L’Istituto è diretto dal prof. Giuseppe Ragnetti che ha contribuito alla diffusione della “Teoria della Tecnica sociale dell’informazione” in ambito universitario, attraverso il suo insegnamento presso il Corso di Laurea in Scienze della Comunicazione e presso la Laurea Specialistica in Editoria Media e Giornalismo dell’Università degli Studi “Carlo Bo” di Urbino e presso altre Università italiane, nonché in prestigiosi contesti quali SSAI – Scuola Superiore dell’Amministrazione dell’Interno, Questure, Prefetture, Scuola di Polizia Giudiziaria, Scuole di Formazione politica, Corsi di Comunicazione per le Forze dell’Ordine, Enti pubblici e Organizzazioni private.

Il prof. Ragnetti, garante della coerenza e correttezza delle diverse discipline nei confronti dell’impostazione teorica originale dell’Istituto, è coadiuvato da un équipe di Docenti, tutti ex allievi dell’Istituto stesso.

Con 70 anni di tradizione scientifica alle spalle e con tutta la responsabilità che ne deriva, adeguando tuttavia costantemente gli strumenti didattici e gli obiettivi della ricerca alle esigenze dei tempi e, talvolta, anticipandone l’evoluzione, l’Istituto si propone di fornire ancora oggi il bagaglio culturale indispensabile ai “maestri della comunicazione” ed a tutte le attività che si avvalgono delle migliori abilità relazionali e comunicative.

Una corretta comunicazione , comprendere e farci comprendere, ci dà forza, coraggio, voglia di fare, ci rende attori-protagonisti della nostra vita, ci permette di aiutare gli altri e noi stessi.

Se vuoi intraprendere uno dei tanti “mestieri della comunicazione” o più semplicemente superare i ”blocchi della comunicazione” e la paura del parlare, se vuoi acquisire maggiore autorevolezza, assertività e capacità di ascolto, se vuoi guadagnarti la stima e la considerazione dei tuoi interlocutori e ottenerne condivisione e consenso o, ancor di più, se vuoi aumentare la stima di te stesso e la fiducia nelle tue potenzialità allora è questo il Corso che stavi cercando.

La Sede didattica del Corso è presso la:
Pontificia Facoltà Teologica San Bonaventura
Istituto Seraphicum
Via del Serafico,1 – 00142 Roma-Eur
(raggiungibile con la METRO B capolinea Eur- Laurentina)

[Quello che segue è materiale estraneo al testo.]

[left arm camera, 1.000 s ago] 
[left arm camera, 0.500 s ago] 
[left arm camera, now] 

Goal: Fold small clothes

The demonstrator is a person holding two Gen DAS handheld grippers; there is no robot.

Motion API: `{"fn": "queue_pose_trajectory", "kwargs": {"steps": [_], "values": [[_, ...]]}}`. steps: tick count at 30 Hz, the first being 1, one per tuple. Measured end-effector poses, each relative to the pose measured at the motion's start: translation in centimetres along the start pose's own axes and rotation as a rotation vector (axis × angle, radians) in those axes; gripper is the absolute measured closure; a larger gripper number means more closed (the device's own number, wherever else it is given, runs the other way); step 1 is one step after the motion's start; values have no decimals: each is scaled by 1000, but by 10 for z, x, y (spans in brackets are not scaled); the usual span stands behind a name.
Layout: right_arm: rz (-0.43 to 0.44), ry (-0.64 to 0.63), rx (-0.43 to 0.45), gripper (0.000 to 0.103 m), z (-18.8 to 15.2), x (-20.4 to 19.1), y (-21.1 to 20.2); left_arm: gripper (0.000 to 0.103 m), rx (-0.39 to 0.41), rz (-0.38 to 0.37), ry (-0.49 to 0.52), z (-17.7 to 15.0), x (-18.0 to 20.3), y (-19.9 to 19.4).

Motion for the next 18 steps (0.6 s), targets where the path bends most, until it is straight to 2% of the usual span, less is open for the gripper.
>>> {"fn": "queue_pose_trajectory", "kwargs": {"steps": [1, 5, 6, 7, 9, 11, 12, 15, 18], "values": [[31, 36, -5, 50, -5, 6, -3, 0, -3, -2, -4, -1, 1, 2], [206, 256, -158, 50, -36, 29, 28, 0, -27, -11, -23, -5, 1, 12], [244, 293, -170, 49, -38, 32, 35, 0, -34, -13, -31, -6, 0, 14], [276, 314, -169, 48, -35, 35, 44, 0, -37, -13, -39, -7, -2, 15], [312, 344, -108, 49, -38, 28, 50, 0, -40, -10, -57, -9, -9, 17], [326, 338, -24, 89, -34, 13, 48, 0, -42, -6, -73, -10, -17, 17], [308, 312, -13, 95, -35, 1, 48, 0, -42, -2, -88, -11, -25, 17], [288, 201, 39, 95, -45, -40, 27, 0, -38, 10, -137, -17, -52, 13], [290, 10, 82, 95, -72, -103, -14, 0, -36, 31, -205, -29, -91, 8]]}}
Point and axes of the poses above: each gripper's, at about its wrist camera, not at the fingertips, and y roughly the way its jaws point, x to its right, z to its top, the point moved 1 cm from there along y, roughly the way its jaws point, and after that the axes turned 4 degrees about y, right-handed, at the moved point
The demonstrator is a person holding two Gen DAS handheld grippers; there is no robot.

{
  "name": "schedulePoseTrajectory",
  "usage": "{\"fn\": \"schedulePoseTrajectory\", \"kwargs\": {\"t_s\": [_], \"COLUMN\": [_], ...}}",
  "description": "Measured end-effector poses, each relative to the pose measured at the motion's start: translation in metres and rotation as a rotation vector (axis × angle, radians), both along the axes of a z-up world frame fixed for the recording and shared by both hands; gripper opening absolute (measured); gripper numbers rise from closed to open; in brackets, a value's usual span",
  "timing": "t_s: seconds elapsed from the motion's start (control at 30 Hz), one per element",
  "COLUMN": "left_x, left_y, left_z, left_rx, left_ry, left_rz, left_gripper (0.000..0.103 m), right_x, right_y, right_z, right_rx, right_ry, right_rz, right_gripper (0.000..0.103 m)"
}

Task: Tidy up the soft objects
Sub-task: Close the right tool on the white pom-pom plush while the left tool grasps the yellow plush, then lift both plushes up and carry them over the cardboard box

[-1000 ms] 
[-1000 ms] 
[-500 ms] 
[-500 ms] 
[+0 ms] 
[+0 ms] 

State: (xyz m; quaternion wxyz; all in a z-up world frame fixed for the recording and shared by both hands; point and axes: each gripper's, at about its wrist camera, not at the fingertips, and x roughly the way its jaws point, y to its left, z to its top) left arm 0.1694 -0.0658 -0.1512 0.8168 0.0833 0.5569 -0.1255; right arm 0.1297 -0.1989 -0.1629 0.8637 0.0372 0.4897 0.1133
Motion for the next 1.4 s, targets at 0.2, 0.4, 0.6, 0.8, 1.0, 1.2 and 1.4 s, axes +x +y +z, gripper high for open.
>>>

Per informazioni: segreteria telefonica allo 06-95.24.188 (lasciare nome e telefono e sarete richiamati) o per telefono al 335-833.42.51 (prof. Giuseppe Ragnetti) o al 329-63.22.430 (prof.ssa Alessandra Romano) o via posta elettronica a: info@istitutofattorello.org oppure a gragnetti@tiscali.it

Locandina Corso Fattorello

Anche per questo anno accademico l’Istituto Fattorello ha attivato la convenzione con l’Associazione internazionale AIESEC per la formazione dei loro iscritti particolarmente interessati ai temi della comunicazione.

L’attuale presidente di AIESEC Federica Di Iulio è stata allieva del corso del Fattorello nell’anno 2015.